ÇOĞU anne babalar çocuklarına “kin, öfke, kıskançlık, hırs,” gibi duyguların kötü duygular olduğunu, Allah’ın bu duyguları besleyenleri sevmediğini söyler; böylece onları iyiye yönlendirdiklerini zannederler. Bu duygular insana doğuştan verildiği için bir çocuğun kıskanmaması, öfkelenmemesi,
kın duymaması mümkün değildir. Kardeşini kıskanan bir çocuk: “Kıskanmak kötü bir duygu. Öyleyse ben kötü bir çocuğum,” der kendisini suçlu ve kötü hisseder, Allah’ın kendisini sevmediğini, günaha girdiğini düşünür. Bir başka zaman kendisine ceza veren veya istediği bir şeyi almayan annesine
kızar, öfke duyar. Arkasından da pişman olur: “Ben anneme öfkelendim, ben kötü bir çocuğum…” der. Meselenin bir başka yönü daha var. Çocuklar “kötü çocuk” damgası yememek için anne babalar tarafından kötü olarak nitelendirilen duyguları baskı altında tutar, açığa vurmazlar. Duygularını açığa vurmayıp baskı altında tutan çocuklar bir süre sonra anksiyete bozukluğu ve depresyon belirtileri göstermeye başlar. Psikologa terapi için getirilen depresif çocukların büyük bir kısmının suçluluk ve günahkârlık duygusu taşıdığı görülmektedir.
Duyguların Tarafsızlığı:
Duygular, insan deneyiminin temel bir parçasıdır ve çeşitli durumlar, ilişkiler ve olaylarla ilişkilidir. Bu duyguların kendileri, tarafsızdır; yalnızca bir enerji formudur. Örneğin, korku, endişe veya öfke duyguları genellikle olumsuz olarak kabul edilir, ancak bu duyguların aslında bir işlevi vardır. Korku, hayatta kalma içgüdüsünü harekete geçirir; endişe, dikkatimizi olası tehlikelere çeker; öfke ise sınırlarımızı korumamıza yardımcı olabilir.
Duyguların İyiye Yönlendirilmesi:
Duyguların doğası gereği tarafsız olmaları, bize duygusal zekamızı geliştirme ve duygusal deneyimlerimizi olumlu bir şekilde yönlendirme fırsatı sunar. Bu noktada, duyguları iyiye yönlendirmek, onları anlamak, kabul etmek ve uygun bir şekilde tepki vermek anlamına gelir. Örneğin, korku duygusunu tanıyarak ve anlayarak, bu duygunun altında yatan nedenleri keşfedebilir ve ardından bu nedenlere uygun bir şekilde yanıt verebiliriz.

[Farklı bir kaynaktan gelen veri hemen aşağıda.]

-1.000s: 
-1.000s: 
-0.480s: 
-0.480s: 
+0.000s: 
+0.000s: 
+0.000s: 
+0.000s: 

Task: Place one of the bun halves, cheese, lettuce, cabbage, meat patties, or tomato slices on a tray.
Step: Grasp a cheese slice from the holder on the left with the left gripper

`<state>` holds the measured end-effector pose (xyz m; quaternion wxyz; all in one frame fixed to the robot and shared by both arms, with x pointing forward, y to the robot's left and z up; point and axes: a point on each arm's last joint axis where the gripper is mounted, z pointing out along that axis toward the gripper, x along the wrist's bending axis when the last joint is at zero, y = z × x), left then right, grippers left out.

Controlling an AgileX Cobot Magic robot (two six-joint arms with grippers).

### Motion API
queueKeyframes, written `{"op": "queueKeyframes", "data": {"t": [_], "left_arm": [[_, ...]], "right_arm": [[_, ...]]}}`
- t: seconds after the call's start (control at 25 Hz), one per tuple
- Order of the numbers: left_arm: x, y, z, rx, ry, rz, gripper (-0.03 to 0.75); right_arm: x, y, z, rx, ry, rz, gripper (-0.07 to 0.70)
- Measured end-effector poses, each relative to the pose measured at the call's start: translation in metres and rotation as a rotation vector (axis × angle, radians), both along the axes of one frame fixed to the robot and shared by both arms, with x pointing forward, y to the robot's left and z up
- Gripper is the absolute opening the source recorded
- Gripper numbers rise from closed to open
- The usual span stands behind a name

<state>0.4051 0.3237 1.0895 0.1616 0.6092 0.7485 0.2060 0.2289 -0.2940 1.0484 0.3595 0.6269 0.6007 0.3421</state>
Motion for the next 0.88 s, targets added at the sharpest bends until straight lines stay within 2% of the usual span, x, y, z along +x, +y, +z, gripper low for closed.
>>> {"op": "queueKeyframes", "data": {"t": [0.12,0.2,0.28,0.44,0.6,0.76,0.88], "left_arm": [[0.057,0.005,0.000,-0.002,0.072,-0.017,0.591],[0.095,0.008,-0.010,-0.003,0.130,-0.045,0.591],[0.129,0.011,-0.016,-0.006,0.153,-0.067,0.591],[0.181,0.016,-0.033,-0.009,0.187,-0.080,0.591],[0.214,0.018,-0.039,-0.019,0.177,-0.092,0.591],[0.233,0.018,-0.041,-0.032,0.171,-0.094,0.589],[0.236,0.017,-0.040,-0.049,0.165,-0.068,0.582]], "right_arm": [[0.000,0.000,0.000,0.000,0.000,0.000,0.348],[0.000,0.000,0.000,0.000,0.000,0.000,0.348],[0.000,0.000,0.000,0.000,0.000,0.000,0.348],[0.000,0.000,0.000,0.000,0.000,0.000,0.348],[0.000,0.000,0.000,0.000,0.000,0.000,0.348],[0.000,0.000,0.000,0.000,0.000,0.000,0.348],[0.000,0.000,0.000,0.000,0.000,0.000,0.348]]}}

Duyguların İyiye Yönlendirilmesinin Önemi:
Duyguların iyiye yönlendirilmesi, kişisel gelişim, sağlıklı ilişkiler kurma ve stresle başa çıkma becerilerimizi geliştirme açısından önemlidir. Olumsuz duyguları bastırmak veya reddetmek, uzun vadede duygusal sağlığımıza zarar verebilir ve bu duyguların daha karmaşık sorunlara yol açmasına neden olabilir. Ancak, duyguları anlamak, kabul etmek ve olumlu bir şekilde yönlendirmek, duygusal zekamızı artırabilir ve daha sağlıklı bir yaşam sürmemize yardımcı olabilir.